## Problem description
Write out, word for word, only the data from its first line to the line containing "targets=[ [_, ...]".

## Material provided
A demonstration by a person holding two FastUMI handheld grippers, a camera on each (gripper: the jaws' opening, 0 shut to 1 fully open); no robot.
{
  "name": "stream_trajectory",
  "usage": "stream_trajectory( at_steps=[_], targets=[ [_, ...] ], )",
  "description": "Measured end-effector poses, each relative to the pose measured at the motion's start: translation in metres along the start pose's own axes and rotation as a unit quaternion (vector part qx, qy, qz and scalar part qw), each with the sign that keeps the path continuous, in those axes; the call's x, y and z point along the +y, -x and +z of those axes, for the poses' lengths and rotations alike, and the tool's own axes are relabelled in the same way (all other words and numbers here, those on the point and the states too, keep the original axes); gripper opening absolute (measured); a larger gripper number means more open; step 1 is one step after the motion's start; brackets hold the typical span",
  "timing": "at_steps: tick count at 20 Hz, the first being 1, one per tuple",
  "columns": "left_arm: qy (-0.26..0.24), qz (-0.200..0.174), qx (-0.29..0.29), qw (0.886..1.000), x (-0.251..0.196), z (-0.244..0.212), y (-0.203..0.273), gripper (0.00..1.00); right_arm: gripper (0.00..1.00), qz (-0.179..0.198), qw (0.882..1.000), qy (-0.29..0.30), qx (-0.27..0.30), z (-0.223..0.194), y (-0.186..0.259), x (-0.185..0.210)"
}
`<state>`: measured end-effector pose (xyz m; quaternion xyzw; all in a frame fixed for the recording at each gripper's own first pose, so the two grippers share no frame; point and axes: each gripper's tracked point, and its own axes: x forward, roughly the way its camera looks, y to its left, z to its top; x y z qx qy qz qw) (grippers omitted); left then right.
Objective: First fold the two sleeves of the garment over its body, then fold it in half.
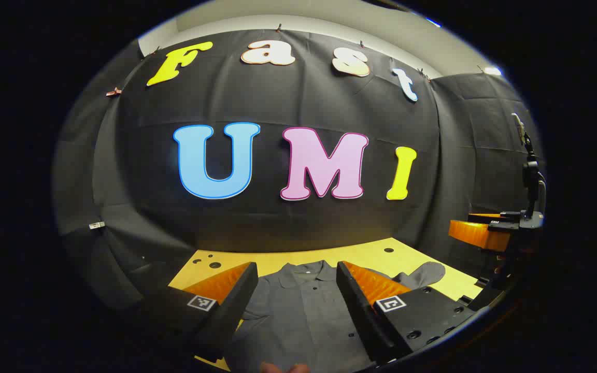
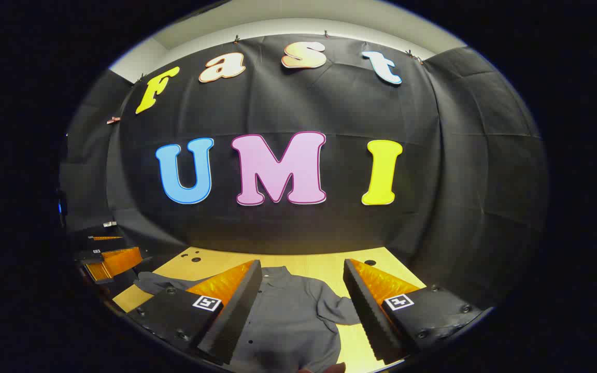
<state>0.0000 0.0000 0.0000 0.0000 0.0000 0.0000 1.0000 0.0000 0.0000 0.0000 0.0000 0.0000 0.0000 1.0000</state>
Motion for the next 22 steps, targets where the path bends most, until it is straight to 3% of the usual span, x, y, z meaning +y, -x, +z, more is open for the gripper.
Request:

## Exercise answer
A demonstration by a person holding two FastUMI handheld grippers, a camera on each (gripper: the jaws' opening, 0 shut to 1 fully open); no robot.
{
  "name": "stream_trajectory",
  "usage": "stream_trajectory( at_steps=[_], targets=[ [_, ...] ], )",

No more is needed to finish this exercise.